**WHAT THE TASK ASKS:**
Among the entries below, how many lines have the word "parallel"? Answer only with the number.

Source records:

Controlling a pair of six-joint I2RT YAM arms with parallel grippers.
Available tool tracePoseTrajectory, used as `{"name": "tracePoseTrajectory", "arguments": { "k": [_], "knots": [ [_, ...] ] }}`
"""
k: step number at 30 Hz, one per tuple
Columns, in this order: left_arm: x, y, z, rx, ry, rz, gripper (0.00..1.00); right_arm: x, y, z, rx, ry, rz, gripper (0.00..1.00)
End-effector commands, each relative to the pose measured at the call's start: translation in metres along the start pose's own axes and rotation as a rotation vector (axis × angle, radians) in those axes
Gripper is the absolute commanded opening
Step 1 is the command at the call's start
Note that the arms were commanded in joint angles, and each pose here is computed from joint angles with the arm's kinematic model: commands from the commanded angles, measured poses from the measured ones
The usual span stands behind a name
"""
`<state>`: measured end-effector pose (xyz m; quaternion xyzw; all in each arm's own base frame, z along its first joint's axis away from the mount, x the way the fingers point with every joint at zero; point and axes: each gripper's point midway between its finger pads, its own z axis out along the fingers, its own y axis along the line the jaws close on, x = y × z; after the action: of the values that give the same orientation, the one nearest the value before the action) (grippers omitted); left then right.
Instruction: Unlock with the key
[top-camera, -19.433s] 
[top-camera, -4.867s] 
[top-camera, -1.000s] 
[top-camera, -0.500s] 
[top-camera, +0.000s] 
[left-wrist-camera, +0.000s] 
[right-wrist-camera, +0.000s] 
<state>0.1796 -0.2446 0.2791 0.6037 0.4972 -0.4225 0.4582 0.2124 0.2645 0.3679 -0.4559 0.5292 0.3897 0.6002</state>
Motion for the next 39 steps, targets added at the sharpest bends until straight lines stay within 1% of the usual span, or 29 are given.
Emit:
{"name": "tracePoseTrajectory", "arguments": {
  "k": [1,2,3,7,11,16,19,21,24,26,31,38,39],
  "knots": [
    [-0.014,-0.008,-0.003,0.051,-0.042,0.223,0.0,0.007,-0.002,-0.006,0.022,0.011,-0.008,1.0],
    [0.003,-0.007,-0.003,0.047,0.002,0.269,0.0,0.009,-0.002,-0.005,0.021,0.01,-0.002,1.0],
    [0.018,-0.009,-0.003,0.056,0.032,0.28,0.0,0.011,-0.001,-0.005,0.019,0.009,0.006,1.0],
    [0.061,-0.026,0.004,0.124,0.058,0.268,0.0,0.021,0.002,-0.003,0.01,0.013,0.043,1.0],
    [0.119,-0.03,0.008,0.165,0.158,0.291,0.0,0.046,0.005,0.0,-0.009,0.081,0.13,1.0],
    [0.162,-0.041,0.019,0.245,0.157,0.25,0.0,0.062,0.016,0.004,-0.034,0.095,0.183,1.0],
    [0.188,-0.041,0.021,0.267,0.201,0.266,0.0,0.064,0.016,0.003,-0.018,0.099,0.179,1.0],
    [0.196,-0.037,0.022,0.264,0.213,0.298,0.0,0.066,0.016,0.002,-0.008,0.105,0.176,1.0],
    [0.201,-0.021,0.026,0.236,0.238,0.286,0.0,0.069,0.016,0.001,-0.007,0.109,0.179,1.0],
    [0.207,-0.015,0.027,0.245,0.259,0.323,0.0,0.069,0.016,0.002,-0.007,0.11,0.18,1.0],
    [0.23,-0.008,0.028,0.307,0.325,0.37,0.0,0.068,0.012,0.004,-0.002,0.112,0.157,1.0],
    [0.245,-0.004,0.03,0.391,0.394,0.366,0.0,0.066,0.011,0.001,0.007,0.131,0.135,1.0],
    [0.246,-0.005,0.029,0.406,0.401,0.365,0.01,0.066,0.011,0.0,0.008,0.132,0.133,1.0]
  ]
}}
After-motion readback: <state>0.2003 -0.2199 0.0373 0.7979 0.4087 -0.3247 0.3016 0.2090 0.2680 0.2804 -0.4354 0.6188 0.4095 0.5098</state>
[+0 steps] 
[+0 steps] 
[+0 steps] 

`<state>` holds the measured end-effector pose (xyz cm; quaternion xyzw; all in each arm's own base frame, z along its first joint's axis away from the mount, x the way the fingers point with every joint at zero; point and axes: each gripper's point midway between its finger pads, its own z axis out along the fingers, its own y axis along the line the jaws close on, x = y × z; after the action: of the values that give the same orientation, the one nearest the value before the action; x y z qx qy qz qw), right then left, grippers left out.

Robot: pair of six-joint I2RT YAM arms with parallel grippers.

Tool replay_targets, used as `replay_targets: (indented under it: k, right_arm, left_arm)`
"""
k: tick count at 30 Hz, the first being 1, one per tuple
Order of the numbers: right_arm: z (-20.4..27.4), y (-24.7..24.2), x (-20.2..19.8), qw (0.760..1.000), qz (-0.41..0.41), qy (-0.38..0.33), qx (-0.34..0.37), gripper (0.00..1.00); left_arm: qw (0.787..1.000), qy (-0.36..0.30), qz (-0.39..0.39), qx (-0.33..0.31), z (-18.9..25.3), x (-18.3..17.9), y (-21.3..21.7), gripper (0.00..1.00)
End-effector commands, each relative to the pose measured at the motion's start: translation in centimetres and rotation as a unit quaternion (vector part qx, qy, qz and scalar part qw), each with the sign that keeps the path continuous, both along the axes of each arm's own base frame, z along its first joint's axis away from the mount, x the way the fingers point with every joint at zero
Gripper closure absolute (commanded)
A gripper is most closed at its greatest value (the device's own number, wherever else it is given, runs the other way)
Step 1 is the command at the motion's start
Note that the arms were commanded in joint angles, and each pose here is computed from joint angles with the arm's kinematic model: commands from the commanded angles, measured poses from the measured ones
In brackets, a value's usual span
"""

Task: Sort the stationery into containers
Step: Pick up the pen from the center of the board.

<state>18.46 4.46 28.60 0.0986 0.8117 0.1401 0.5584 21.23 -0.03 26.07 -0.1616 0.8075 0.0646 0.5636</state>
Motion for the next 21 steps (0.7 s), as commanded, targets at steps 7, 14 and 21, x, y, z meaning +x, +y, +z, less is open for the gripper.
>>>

**RESPONSE BELOW:**
2